Aim of the exercise - Provide the number of lines below that include "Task", without any other words.

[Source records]
-- Opening Marker --

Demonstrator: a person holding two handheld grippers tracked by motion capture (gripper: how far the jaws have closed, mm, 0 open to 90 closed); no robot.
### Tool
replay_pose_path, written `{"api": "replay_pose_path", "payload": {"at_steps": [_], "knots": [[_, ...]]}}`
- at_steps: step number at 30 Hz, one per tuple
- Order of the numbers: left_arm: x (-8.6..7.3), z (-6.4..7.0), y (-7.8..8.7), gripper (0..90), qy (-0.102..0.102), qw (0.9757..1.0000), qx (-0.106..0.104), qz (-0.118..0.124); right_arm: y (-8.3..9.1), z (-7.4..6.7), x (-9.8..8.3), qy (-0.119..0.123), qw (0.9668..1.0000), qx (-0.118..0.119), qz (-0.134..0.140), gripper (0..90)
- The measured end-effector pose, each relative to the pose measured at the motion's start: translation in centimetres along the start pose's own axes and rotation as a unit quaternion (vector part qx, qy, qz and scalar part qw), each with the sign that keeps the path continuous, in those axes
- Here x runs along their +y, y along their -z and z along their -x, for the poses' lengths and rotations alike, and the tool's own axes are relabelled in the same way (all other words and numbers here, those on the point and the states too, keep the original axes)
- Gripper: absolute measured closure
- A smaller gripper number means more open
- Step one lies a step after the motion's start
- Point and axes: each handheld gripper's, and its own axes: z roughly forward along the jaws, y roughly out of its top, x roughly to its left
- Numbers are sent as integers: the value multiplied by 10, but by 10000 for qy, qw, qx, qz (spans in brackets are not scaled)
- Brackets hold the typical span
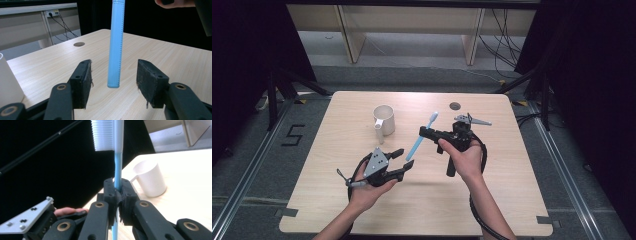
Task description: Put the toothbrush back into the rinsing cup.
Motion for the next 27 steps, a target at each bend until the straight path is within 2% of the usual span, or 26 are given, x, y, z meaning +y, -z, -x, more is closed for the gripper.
{"api": "replay_pose_path", "payload": {"at_steps": [2,5,6,8,9,14,15,17,20,22,23,27], "knots": [[3,0,2,441,-36,10000,13,-47,-1,-4,2,200,9996,-160,-67,859],[9,2,3,445,-96,9999,13,-47,-3,-9,4,539,9981,-242,-145,859],[11,2,3,466,-109,9999,5,-37,-4,-13,5,528,9981,-261,-183,859],[13,2,4,498,-111,9999,18,-42,-6,-14,5,778,9963,-312,-207,859],[14,2,3,508,-115,9999,14,-53,-8,-16,5,768,9962,-338,-238,859],[18,1,-1,549,-206,9995,78,-218,-13,-22,5,1075,9922,-439,-446,859],[19,0,-1,556,-244,9994,96,-245,-15,-23,4,1147,9918,-389,-418,859],[20,-1,-3,568,-256,9992,124,-298,-16,-26,4,1193,9905,-413,-544,859],[21,-2,-5,578,-274,9988,176,-359,-20,-30,4,1249,9896,-411,-578,859],[22,-2,-7,584,-265,9988,215,-365,-21,-32,4,1304,9885,-431,-641,859],[22,-2,-8,587,-243,9991,197,-281,-22,-33,4,1361,9877,-447,-635,859],[25,-1,-10,598,-277,9988,266,-317,-26,-36,3,1366,9874,-459,-649,859]]}}
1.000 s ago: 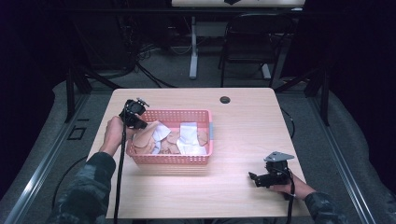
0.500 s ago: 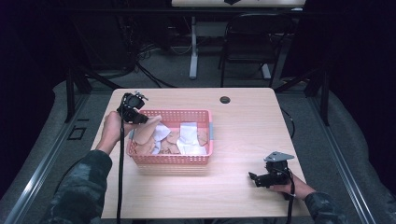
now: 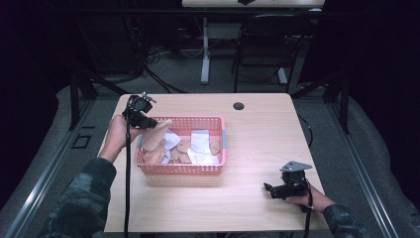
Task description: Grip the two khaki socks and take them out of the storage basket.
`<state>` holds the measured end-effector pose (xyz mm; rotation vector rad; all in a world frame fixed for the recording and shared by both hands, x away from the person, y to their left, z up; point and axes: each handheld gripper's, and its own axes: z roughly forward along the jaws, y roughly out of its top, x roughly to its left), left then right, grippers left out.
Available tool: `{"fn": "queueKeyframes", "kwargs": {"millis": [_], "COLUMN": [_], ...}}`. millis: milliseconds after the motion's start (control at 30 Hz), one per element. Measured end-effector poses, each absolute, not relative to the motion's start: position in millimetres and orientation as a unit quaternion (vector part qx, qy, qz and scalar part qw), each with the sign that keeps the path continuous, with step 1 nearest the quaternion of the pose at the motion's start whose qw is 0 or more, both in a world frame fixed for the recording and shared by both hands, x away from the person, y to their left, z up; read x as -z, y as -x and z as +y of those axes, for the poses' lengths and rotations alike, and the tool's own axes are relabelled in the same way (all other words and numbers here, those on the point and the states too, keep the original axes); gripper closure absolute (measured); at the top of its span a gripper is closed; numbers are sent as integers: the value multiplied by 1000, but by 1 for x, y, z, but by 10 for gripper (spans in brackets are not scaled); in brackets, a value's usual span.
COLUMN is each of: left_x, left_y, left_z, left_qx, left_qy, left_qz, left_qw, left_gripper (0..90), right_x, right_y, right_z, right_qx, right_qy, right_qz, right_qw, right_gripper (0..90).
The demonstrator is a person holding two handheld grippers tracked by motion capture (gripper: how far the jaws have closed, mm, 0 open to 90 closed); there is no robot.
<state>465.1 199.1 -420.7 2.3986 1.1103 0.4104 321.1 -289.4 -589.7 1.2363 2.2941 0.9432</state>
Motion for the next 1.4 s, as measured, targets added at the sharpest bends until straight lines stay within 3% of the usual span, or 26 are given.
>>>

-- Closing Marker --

Solution to this exercise - 2